• **Exercise aim**:
Each line of the listing that contains the word "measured" is to be copied.

>>>

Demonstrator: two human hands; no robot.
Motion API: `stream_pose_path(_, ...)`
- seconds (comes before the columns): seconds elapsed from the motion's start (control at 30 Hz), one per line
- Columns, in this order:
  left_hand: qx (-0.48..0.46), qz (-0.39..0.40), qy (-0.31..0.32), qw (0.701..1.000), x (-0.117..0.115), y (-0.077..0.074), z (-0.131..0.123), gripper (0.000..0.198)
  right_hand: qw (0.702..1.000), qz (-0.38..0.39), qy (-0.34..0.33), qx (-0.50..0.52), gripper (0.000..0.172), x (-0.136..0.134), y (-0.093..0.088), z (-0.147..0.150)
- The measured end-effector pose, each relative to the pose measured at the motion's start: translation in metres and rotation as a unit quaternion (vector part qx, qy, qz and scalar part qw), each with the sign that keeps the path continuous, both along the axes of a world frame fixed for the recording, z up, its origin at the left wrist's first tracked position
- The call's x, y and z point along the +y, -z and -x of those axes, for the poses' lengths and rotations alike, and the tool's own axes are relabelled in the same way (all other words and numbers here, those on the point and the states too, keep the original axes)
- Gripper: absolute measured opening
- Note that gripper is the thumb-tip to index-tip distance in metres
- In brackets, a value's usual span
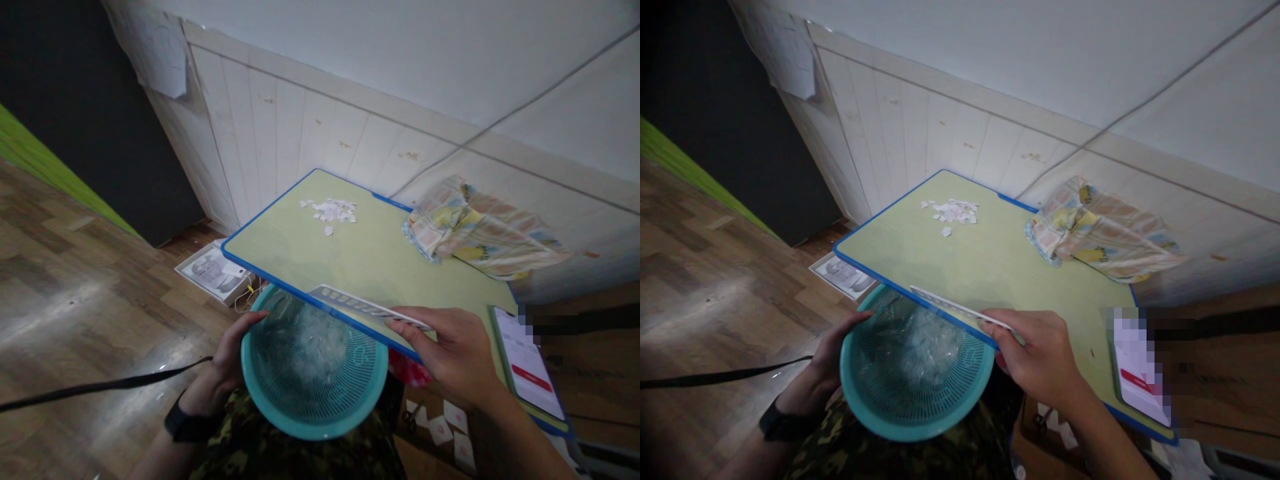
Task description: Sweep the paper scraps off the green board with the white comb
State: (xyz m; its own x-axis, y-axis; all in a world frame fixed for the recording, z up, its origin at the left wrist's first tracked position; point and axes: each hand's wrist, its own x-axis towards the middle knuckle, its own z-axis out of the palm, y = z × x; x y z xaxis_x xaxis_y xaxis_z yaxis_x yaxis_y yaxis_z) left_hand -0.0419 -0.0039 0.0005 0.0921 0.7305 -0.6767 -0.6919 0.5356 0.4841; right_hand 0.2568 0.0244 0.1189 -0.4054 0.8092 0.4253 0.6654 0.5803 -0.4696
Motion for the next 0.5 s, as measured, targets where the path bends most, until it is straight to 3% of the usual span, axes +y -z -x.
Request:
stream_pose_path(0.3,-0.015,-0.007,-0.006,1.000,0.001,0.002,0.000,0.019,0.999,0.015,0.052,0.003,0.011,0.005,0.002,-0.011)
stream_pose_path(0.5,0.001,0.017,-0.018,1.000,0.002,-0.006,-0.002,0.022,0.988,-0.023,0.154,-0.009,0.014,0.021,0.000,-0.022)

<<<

• **Answer to the exercise**:
- The measured end-effector pose, each relative to the pose measured at the motion's start: translation in metres and rotation as a unit quaternion (vector part qx, qy, qz and scalar part qw), each with the sign that keeps the path continuous, both along the axes of a world frame fixed for the recording, z up, its origin at the left wrist's first tracked position
- Gripper: absolute measured opening
Motion for the next 0.5 s, as measured, targets where the path bends most, until it is straight to 3% of the usual span, axes +y -z -x.

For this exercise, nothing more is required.